*What you should do:* Scan the material below for the string "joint". Report every line that has it.

*Record extracts:*
---------------
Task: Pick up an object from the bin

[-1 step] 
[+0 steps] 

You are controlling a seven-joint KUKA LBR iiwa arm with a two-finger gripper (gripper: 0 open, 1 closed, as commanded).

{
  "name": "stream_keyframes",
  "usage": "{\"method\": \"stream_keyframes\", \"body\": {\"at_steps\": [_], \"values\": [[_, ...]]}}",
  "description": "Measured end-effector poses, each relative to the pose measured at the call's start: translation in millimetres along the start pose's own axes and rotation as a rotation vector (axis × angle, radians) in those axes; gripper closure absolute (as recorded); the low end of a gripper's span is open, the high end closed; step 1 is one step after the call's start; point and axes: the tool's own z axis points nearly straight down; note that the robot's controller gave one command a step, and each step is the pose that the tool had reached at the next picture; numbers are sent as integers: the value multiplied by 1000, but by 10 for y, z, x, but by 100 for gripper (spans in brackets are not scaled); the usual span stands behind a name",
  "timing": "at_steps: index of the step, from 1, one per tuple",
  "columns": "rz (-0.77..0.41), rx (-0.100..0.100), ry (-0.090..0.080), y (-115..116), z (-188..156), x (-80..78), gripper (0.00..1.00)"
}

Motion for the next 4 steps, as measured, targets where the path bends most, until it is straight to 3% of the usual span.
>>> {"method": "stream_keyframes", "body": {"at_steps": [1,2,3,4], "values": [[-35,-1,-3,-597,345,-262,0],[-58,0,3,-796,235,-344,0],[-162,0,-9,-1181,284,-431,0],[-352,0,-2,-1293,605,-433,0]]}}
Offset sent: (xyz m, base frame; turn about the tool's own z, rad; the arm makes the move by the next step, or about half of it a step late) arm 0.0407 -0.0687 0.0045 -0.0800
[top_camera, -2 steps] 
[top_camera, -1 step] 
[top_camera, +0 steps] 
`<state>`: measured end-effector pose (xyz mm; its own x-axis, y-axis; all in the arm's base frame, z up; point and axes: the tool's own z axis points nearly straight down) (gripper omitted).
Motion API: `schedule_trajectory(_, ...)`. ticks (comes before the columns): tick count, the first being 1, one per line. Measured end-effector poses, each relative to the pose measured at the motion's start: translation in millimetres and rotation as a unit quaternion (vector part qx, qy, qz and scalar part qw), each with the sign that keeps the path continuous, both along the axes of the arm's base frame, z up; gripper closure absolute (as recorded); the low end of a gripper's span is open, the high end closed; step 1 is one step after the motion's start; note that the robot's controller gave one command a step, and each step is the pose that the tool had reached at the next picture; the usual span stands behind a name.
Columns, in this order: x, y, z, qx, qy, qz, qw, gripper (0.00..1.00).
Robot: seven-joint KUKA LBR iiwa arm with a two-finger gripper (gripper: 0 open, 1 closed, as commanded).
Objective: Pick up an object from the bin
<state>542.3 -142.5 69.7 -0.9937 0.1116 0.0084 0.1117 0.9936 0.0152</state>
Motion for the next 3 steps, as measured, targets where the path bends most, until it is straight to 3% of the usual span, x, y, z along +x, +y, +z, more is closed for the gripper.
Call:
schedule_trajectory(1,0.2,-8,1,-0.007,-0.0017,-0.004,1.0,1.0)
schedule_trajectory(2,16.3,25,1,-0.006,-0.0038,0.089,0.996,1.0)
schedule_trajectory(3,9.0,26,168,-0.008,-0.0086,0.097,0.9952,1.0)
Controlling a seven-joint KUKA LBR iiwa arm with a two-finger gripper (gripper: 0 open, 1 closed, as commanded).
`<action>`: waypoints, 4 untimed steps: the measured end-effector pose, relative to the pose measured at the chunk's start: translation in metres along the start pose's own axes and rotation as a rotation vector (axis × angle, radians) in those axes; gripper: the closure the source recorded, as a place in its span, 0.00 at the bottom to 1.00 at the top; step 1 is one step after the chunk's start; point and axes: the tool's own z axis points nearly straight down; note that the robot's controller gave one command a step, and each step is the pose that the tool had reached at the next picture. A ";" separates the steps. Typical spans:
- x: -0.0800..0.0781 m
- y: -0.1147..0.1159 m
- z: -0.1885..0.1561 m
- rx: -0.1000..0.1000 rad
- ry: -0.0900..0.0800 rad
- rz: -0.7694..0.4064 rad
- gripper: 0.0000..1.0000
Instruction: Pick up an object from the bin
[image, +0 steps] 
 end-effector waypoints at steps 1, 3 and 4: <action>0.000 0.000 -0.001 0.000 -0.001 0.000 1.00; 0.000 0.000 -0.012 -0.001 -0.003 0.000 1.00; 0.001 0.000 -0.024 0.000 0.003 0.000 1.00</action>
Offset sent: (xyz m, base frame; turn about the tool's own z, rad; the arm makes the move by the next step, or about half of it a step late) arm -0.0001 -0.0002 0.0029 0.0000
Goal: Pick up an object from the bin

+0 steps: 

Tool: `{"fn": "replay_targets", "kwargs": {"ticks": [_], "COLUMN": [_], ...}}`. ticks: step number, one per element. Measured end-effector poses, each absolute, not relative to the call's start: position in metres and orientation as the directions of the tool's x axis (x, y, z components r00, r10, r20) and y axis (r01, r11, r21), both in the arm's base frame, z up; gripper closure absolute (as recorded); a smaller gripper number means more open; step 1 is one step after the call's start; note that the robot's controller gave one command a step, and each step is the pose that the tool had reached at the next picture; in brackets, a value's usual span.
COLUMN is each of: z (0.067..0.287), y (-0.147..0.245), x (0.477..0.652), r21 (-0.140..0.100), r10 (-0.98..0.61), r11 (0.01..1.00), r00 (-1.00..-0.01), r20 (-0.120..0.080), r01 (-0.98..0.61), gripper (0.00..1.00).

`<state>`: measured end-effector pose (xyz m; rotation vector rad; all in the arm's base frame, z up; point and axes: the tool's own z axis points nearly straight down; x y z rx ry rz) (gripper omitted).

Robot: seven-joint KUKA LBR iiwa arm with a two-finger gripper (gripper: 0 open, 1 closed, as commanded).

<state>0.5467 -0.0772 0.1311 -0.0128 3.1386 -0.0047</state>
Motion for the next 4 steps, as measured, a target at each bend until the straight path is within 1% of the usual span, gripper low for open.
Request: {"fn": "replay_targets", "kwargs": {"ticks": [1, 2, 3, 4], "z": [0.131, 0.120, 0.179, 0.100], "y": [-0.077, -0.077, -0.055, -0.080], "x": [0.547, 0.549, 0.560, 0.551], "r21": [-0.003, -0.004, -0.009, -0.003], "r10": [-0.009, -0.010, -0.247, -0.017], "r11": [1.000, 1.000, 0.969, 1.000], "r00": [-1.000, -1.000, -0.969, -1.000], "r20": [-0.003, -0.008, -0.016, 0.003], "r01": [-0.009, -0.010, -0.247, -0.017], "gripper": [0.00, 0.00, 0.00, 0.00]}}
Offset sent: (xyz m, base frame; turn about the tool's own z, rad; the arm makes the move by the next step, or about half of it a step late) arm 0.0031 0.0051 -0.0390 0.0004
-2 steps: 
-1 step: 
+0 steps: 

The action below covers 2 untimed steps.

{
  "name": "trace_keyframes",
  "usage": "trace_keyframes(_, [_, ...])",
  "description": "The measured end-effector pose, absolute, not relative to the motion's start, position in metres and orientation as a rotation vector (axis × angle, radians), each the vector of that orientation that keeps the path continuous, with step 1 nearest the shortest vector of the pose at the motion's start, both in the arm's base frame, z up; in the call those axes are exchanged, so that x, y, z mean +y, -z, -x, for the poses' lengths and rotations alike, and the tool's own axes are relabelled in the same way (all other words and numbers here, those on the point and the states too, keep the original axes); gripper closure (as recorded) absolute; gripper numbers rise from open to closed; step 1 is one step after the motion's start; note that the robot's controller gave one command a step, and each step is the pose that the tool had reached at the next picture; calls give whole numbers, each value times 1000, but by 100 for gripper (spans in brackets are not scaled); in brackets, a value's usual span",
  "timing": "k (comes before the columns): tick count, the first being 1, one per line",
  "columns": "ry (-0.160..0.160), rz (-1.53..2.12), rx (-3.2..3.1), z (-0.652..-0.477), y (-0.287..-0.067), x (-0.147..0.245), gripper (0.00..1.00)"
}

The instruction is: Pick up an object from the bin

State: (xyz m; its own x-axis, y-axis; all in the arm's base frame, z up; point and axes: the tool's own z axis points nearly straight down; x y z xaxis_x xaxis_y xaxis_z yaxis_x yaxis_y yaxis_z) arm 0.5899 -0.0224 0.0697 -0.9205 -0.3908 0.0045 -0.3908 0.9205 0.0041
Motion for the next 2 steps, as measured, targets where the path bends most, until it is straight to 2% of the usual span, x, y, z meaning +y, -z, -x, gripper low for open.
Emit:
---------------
*Output for this task:*
You are controlling a seven-joint KUKA LBR iiwa arm with a two-finger gripper (gripper: 0 open, 1 closed, as commanded).
Robot: seven-joint KUKA LBR iiwa arm with a two-finger gripper (gripper: 0 open, 1 closed, as commanded).
Controlling a seven-joint KUKA LBR iiwa arm with a two-finger gripper (gripper: 0 open, 1 closed, as commanded).
Robot: seven-joint KUKA LBR iiwa arm with a two-finger gripper (gripper: 0 open, 1 closed, as commanded).

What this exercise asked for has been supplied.